Punturin is one of the 33 barangays that comprises the City of Valenzuela, Philippines. It is a mix of industrial and residential areas like its neighboring barangays of Bignay and Lawang Bato.

History 
In the early times, Punturin was a pure, virgin forest with hills surrounding its vast landscape. Creeks enclosed some of the areas which are directly connected to the Meycauayan River.

The name of the place originated from the word “Maraming Puntod” which means an abundance of hills because of its enveloping terrain.

With the onset of civilization, the people decide to clear the wilderness for more agricultural lands to till. Wood materials gathered from the forest were used in setting up their homes. Fishing was also a primary means of livelihood because of the abundant aquatic resources from the river.

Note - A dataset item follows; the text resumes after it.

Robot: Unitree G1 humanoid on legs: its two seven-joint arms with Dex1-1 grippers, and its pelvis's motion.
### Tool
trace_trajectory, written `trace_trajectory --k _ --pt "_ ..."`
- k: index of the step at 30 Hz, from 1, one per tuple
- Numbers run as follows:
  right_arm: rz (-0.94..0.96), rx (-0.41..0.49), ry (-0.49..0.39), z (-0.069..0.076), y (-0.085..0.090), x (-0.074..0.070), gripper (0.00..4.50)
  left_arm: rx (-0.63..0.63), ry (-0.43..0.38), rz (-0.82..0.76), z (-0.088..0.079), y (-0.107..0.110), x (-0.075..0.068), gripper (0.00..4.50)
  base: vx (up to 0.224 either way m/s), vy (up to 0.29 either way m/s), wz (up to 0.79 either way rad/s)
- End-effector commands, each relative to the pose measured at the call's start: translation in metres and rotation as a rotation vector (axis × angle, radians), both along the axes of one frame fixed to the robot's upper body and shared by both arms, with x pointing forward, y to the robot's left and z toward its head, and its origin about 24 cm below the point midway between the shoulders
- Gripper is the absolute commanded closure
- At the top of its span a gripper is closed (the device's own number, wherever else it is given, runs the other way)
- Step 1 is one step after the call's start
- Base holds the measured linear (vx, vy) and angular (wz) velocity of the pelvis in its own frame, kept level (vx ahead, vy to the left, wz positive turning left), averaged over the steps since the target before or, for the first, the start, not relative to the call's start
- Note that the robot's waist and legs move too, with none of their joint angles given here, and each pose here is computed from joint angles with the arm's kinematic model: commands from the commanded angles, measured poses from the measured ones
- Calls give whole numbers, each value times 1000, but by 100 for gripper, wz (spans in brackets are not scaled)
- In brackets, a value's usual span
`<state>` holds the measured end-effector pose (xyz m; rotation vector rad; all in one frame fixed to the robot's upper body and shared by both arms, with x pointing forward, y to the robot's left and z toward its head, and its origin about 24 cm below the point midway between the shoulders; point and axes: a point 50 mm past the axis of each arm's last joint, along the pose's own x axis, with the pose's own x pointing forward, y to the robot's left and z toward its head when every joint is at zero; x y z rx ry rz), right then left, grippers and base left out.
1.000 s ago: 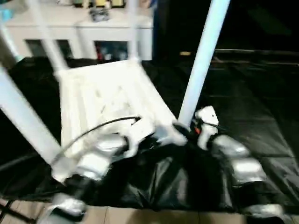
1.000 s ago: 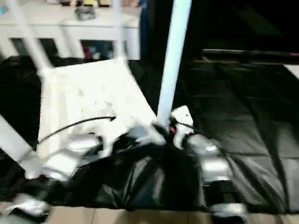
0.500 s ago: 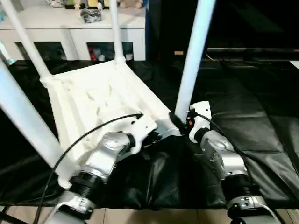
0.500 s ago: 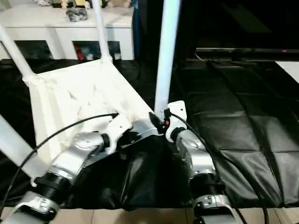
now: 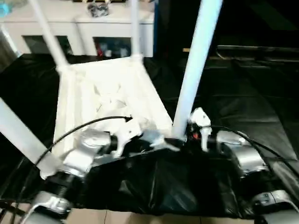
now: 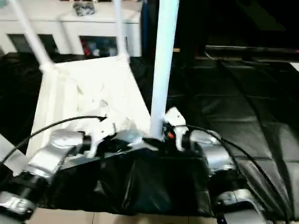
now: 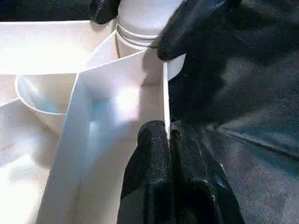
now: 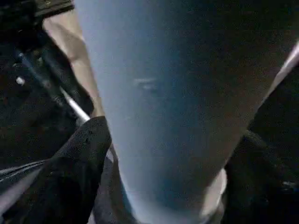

Punturin was used to be a part of Barrio Lawang Bato but as the number of residents increased, it was decided by the old inhabitants to separate the northern part of the area. The barangay was officially established on April 4, 1945 under Mayor Avelino Deato.

Today, Punturin is well known for its industrial areas and its fast-growing population due to different residential areas established within the barangay.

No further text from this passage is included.